## ABOUT THIS EXERCISE
Check each line of the material that follows, and copy those holding the string "plastic".

============================================================

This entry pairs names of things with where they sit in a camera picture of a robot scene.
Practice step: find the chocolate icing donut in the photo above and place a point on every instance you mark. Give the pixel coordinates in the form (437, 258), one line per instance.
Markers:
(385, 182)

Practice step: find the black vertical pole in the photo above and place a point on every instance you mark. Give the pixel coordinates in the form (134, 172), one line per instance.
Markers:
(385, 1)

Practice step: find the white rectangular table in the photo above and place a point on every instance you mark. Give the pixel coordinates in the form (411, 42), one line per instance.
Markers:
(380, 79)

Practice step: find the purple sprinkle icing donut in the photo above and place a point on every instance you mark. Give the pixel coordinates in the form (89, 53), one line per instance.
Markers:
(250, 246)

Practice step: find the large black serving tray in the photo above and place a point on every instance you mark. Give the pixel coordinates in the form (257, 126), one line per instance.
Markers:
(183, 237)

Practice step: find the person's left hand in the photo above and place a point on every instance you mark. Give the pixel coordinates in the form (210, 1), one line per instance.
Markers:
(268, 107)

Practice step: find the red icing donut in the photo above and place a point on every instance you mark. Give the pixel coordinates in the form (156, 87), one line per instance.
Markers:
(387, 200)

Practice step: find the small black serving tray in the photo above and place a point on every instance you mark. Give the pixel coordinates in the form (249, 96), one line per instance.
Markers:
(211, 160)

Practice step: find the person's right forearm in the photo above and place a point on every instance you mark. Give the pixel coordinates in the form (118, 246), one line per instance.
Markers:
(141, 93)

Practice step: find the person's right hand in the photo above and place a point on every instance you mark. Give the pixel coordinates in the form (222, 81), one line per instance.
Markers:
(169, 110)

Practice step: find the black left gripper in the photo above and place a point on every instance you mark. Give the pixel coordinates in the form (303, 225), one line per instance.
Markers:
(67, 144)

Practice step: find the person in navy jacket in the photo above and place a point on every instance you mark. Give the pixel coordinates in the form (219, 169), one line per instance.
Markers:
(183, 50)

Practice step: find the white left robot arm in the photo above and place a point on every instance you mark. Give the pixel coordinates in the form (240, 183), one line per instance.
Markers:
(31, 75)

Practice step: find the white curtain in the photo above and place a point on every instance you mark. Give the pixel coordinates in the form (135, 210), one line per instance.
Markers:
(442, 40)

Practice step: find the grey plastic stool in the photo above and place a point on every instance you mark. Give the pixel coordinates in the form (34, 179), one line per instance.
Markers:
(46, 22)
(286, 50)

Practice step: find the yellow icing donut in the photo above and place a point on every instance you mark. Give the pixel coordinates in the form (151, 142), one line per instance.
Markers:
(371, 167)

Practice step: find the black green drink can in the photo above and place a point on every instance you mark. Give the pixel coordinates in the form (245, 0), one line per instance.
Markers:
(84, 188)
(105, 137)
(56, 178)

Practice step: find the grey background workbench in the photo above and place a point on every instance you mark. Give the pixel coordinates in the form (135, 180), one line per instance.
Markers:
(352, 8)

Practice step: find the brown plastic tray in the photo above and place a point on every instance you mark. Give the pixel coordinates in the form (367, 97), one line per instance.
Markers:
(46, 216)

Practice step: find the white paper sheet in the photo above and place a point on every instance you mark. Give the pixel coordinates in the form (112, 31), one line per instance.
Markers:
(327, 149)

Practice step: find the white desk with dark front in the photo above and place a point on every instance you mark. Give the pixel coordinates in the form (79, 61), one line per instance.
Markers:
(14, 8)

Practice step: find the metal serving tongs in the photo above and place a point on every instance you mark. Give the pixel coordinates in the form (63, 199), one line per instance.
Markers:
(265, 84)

============================================================

## ANSWER TO THE PROBLEM
Practice step: find the grey plastic stool in the photo above and place a point on every instance you mark. Give the pixel coordinates in the form (34, 179), one line per instance.
Practice step: find the brown plastic tray in the photo above and place a point on every instance you mark. Give the pixel coordinates in the form (367, 97), one line per instance.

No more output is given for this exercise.